A convert to Catholicism, Alexandra Greeley is a food writer, restaurant critic, and cookbook author, who is passionate about every aspect of the food world—from interviewing chefs to supporting local farmers and to making the connection between food and faith
Head of her own catering company (Silver Fig) in Silver Spring, Maryland, Dorrie Argentine credits her Italian-American family for her profound Catholic faith and her passion for cooking. Raised in a Catholic community in Pittsburgh, Pennsylvania, she remembers how devoutly Catholic her parents were, but just as memorable are the joyous family meals and her food-centric home life. “Everyone was interested in cooking,” she said, “and I learned about cooking from an early age from my mother, aunts and grandmother,” adding that they all congregated in the kitchen.
In fact, she said, as the only daughter, she was in the kitchen all the time with her mother, learning alongside her. “I loved doing it and cooking with her,” she said. “It was a great extension of love and joy even when I was rushing and hustling around the kitchen. It gave and still gives me a sense of doing for others out of love. My childhood was a golden time, and I loved it when all the relatives got together and shared what we did in the kitchen.”
As an adult and before beginning her catering company, Argentine taught at Oakcrest School, a Catholic girls’ school in Virginia, where her job was teaching a culinary art class. “It was one of my favorite jobs, getting girls to think about food and cooking,” she said. She assigned her students to bring into class a handwritten recipe for a dish they loved. Argentine looked at her own handwritten family recipes that connected her to her relatives, telling her students how important that special connection was.

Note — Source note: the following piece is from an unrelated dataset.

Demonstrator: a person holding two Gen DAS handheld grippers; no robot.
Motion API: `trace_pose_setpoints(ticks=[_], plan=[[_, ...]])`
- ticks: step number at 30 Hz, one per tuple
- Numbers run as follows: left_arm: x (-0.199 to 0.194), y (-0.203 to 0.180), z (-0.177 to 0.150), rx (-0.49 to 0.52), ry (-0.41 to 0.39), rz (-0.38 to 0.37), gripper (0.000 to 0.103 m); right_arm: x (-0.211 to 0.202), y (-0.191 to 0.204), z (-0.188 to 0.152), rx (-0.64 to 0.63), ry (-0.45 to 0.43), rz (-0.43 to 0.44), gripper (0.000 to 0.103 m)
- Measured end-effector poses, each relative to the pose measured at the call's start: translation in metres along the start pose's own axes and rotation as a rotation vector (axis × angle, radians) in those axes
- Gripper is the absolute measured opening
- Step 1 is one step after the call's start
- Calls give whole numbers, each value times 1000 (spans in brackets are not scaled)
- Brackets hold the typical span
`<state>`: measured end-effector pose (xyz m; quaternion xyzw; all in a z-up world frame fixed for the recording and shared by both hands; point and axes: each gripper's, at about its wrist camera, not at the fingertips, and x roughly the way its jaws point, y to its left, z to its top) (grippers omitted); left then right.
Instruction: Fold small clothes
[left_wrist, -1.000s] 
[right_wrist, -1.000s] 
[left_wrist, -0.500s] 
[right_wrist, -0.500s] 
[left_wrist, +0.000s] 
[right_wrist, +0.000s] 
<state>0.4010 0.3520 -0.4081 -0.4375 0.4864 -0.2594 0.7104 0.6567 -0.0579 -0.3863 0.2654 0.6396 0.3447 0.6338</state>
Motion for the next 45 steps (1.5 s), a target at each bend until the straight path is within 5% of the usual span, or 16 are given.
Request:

Argentine’s next culinary step was to launch her own personal chef’s business. “I used to do very large events,” she said, “even before I started that business. It is very taxing and exhausting, so I don’t do big events anymore. Instead, I make meals for families and pack them in their refrigerator and freezer. The meals are ready to eat and that is a way to help families.” Argentine noted that dishes based on wholesome ingredients are much healthier for families than eating out. She even cooks for birthday parties and small dinner parties, and she has asked her grandchildren to pitch in and help her cook and serve.
Predictably, Argentine admitted that her favorite recipes are a blend of Italian-Mediterranean, noting that her grandchildren love to eat ravioli. “They help me make ravioli,” she said, “because it is a big project when we are making some for 20 or more people. And for a feast day, I prepare roasted chicken with rice and serve chocolate cake for dessert. That’s my favorite for St. Joseph’s Feast Day. I also make special breads and shape them into a staff sprinkled with sesame seeds that resemble tears.”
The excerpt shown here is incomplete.